▶ _What you need to do_
Give back only the lines in the records below from the one with "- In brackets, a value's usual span" to the one with "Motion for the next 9", both inclusive, word for word.

▶ _Exercise data_
===============
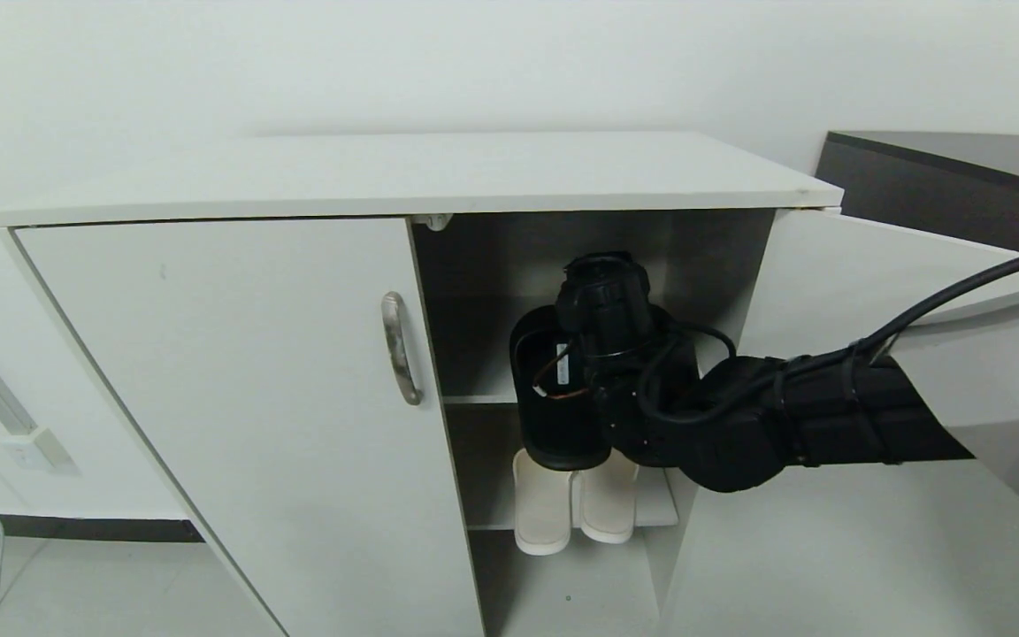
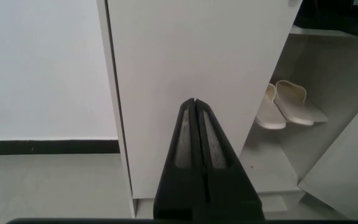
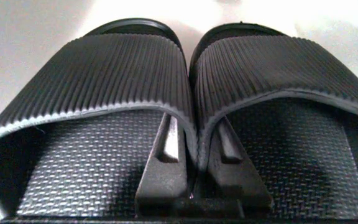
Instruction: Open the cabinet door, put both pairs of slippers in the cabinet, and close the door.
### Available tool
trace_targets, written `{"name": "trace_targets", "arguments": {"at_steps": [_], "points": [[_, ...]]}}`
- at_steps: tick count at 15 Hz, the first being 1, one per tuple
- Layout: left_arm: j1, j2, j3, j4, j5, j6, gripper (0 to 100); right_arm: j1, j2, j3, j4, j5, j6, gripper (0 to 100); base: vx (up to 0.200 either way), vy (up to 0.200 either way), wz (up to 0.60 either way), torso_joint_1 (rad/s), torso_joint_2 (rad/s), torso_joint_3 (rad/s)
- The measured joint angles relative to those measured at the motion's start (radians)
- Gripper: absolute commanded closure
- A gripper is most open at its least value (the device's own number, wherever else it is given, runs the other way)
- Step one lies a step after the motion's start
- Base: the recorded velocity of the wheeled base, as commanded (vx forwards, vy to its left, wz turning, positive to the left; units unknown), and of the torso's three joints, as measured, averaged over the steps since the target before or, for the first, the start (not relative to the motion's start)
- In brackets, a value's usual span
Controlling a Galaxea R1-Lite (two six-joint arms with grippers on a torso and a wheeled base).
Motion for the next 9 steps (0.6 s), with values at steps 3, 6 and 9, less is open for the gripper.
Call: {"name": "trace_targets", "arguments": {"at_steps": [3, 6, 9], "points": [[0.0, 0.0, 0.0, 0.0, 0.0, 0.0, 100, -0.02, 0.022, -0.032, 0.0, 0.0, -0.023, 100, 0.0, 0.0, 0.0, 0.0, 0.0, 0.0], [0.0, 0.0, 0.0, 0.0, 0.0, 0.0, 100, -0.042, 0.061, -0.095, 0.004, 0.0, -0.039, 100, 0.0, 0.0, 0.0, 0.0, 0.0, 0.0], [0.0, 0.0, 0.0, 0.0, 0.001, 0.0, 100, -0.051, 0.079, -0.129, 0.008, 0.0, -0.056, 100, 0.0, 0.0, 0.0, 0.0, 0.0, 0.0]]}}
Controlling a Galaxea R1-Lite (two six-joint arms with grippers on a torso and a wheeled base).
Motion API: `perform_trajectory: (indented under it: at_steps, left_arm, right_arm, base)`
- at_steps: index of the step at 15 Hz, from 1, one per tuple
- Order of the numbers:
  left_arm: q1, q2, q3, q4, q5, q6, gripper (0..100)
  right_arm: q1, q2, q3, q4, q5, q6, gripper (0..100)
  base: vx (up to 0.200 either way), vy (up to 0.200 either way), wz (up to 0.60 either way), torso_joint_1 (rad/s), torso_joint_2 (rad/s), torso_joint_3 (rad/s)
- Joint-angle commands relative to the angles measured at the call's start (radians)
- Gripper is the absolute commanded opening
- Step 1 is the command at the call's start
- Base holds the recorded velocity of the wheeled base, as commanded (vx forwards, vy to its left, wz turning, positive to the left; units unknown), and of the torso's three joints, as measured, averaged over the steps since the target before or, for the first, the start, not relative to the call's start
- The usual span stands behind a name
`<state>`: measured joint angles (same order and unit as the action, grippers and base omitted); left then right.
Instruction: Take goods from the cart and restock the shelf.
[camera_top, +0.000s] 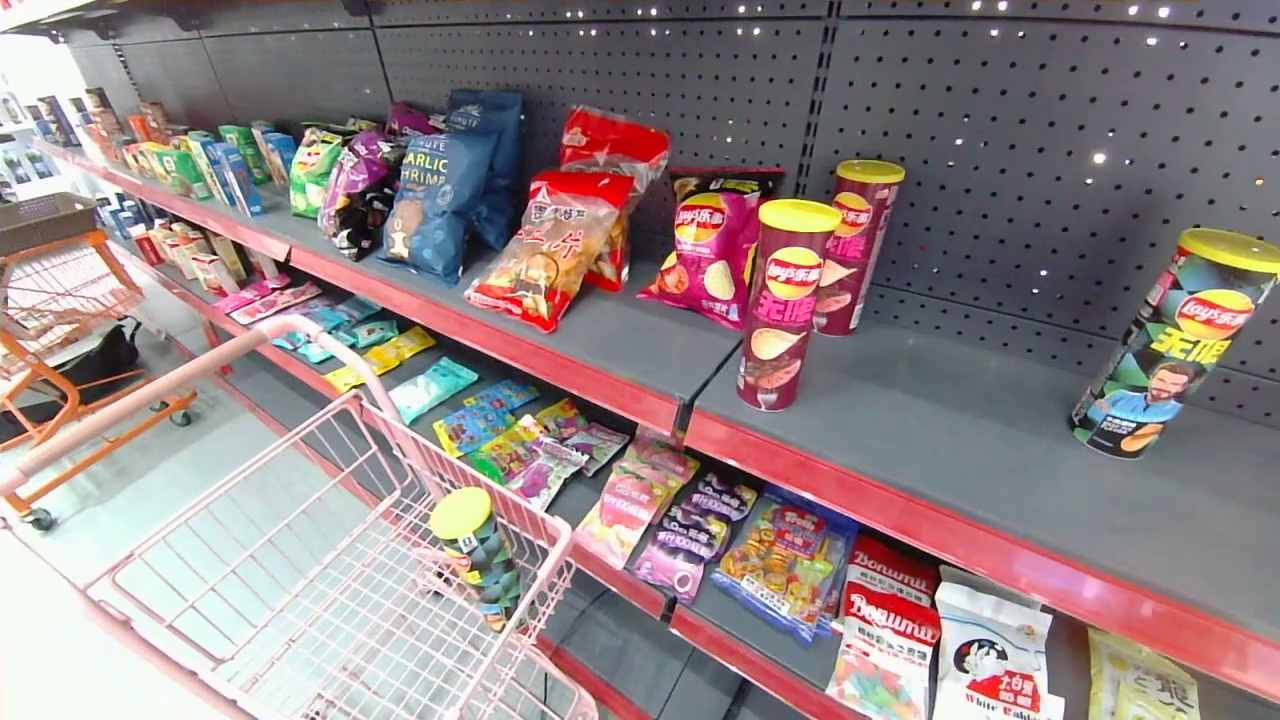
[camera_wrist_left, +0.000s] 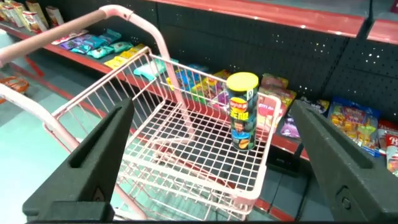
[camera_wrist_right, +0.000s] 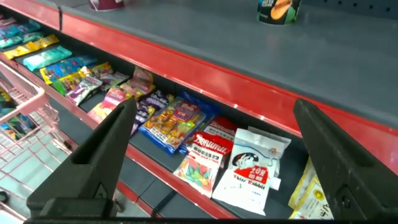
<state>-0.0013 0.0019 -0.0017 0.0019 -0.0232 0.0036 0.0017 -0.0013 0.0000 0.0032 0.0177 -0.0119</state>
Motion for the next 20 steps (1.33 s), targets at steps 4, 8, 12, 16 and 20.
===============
▶ _Written response_
- In brackets, a value's usual span
Controlling a Galaxea R1-Lite (two six-joint arms with grippers on a torso and a wheeled base).
Motion for the next 9 steps (0.6 s), with values at steps 3, 6 and 9, less is open for the gripper.

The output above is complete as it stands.